EXERCISE OBJECTIVE - The task calls for the count of lines containing "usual" in these records, given as a number with no other words.

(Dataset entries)
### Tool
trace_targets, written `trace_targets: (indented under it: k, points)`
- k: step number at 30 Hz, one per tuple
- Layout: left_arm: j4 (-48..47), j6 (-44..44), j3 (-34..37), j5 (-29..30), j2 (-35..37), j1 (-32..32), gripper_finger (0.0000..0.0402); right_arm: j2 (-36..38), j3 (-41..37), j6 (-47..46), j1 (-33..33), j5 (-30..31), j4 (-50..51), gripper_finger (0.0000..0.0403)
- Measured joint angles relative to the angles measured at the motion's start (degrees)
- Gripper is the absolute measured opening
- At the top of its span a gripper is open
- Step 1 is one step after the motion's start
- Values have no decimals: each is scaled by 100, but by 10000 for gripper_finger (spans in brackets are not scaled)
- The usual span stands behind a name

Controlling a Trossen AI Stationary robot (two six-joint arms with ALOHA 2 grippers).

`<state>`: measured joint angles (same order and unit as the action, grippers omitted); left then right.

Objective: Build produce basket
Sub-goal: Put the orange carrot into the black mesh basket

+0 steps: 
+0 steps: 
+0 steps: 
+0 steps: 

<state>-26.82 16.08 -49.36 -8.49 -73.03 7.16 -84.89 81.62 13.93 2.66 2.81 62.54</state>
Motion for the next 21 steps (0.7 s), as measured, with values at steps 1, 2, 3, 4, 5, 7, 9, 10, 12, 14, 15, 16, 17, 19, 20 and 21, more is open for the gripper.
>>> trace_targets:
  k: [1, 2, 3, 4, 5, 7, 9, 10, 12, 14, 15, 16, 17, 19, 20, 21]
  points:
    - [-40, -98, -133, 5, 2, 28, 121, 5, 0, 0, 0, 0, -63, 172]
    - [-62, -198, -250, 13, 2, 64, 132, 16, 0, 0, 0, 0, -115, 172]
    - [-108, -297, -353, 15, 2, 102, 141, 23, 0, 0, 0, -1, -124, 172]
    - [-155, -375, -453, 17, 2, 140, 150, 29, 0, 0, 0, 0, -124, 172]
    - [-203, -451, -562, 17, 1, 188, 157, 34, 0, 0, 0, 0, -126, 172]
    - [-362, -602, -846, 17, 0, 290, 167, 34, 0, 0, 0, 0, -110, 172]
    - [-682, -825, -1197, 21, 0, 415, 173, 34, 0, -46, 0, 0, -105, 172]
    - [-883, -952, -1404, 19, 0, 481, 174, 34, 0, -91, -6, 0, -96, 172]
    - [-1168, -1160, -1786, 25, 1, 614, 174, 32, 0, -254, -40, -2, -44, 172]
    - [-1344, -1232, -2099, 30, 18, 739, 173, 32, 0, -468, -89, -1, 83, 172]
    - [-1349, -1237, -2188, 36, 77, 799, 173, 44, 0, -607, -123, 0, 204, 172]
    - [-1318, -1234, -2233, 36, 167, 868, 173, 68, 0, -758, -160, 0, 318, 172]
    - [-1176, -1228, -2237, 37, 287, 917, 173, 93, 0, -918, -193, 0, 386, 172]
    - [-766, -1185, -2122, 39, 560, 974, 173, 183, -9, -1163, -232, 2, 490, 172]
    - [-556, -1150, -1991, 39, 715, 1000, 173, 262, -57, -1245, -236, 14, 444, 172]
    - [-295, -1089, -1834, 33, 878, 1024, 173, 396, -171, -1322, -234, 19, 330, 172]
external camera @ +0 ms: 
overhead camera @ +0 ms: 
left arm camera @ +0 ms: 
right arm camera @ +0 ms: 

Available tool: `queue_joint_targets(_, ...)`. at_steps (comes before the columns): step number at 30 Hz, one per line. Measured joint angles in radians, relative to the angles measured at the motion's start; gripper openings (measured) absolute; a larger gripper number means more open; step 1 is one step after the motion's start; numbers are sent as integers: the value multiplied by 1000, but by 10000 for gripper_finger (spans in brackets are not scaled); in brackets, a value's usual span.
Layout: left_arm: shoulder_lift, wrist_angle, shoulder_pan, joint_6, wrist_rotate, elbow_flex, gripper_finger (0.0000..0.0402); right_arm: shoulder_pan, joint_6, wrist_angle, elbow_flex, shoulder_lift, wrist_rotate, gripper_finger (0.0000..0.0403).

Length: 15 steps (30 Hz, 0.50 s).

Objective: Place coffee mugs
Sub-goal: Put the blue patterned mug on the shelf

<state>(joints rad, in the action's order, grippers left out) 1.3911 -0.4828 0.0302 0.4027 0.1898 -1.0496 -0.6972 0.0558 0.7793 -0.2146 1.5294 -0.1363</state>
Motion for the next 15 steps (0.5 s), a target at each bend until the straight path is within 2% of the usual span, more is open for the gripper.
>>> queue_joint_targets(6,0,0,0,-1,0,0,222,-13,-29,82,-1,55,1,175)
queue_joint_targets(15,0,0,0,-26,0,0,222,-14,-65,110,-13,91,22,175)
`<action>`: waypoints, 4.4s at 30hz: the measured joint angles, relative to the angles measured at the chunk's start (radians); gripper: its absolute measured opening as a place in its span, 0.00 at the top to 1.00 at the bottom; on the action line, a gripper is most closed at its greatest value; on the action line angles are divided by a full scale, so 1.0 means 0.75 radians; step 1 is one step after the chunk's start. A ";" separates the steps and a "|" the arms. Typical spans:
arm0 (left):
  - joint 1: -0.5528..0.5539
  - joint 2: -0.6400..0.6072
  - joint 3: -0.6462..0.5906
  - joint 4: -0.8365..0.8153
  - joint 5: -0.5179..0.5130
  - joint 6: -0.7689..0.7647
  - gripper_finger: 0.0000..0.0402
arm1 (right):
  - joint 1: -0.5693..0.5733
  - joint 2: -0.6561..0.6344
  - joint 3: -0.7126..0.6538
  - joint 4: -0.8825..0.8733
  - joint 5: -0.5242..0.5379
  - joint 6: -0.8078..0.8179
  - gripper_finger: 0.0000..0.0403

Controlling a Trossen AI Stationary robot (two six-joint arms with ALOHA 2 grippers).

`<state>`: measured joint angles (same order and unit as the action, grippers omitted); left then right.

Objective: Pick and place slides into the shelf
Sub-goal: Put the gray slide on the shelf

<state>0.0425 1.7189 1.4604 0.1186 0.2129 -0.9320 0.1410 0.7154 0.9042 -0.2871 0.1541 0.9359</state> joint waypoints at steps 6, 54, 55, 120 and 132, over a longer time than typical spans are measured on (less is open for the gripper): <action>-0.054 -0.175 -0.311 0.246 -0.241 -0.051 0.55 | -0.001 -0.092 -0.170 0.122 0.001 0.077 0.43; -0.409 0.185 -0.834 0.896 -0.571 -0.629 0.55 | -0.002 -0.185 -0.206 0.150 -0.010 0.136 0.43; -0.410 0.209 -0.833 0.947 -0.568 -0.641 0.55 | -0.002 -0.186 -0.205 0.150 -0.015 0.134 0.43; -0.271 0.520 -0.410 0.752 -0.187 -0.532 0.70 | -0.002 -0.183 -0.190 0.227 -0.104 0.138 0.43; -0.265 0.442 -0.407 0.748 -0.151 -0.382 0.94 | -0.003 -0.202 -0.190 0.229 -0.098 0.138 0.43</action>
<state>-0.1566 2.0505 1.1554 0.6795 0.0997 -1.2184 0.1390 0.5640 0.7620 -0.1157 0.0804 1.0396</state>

SOLVED EXERCISE - 3